PROBLEM TO SOLVE = Repeat every line of the listing below exactly, minus the pictures.

EXERCISE DATA =
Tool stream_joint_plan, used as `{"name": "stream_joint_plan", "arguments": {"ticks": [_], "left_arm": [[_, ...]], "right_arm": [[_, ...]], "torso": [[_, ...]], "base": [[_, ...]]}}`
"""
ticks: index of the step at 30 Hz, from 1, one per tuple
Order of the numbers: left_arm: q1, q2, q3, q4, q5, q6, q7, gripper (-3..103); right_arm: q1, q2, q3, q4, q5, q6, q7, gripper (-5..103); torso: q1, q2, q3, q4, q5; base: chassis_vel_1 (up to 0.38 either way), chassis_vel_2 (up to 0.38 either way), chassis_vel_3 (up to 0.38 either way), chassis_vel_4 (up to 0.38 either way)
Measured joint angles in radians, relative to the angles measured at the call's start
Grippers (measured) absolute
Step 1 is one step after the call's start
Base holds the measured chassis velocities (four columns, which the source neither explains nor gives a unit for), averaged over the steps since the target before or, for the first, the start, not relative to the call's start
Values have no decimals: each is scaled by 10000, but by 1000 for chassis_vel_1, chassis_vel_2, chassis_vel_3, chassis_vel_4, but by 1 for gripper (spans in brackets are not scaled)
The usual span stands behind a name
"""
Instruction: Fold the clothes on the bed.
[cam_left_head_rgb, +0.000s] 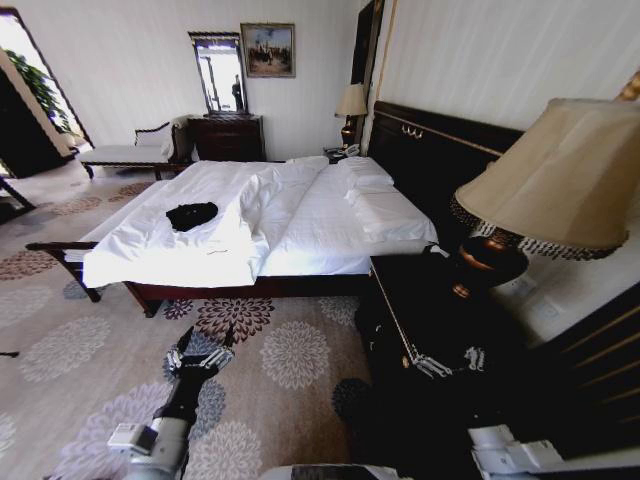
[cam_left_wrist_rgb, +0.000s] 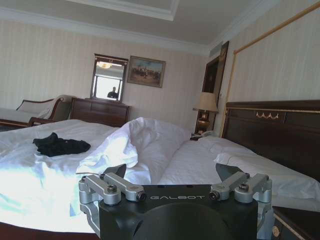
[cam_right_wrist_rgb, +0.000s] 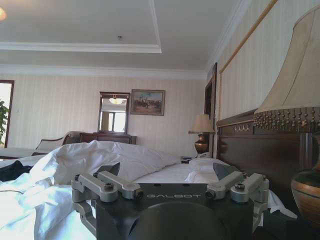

ANSWER TO THIS PROBLEM =
Tool stream_joint_plan, used as `{"name": "stream_joint_plan", "arguments": {"ticks": [_], "left_arm": [[_, ...]], "right_arm": [[_, ...]], "torso": [[_, ...]], "base": [[_, ...]]}}`
"""
ticks: index of the step at 30 Hz, from 1, one per tuple
Order of the numbers: left_arm: q1, q2, q3, q4, q5, q6, q7, gripper (-3..103); right_arm: q1, q2, q3, q4, q5, q6, q7, gripper (-5..103); torso: q1, q2, q3, q4, q5; base: chassis_vel_1 (up to 0.38 either way), chassis_vel_2 (up to 0.38 either way), chassis_vel_3 (up to 0.38 either way), chassis_vel_4 (up to 0.38 either way)
Measured joint angles in radians, relative to the angles measured at the call's start
Grippers (measured) absolute
Step 1 is one step after the call's start
Base holds the measured chassis velocities (four columns, which the source neither explains nor gives a unit for), averaged over the steps since the target before or, for the first, the start, not relative to the call's start
Values have no decimals: each is scaled by 10000, but by 1000 for chassis_vel_1, chassis_vel_2, chassis_vel_3, chassis_vel_4, but by 1 for gripper (spans in brackets are not scaled)
The usual span stands behind a name
"""
Instruction: Fold the clothes on the bed.
[cam_left_head_rgb, +0.000s] 
[cam_left_wrist_rgb, +0.000s] 
[cam_right_wrist_rgb, +0.000s] 

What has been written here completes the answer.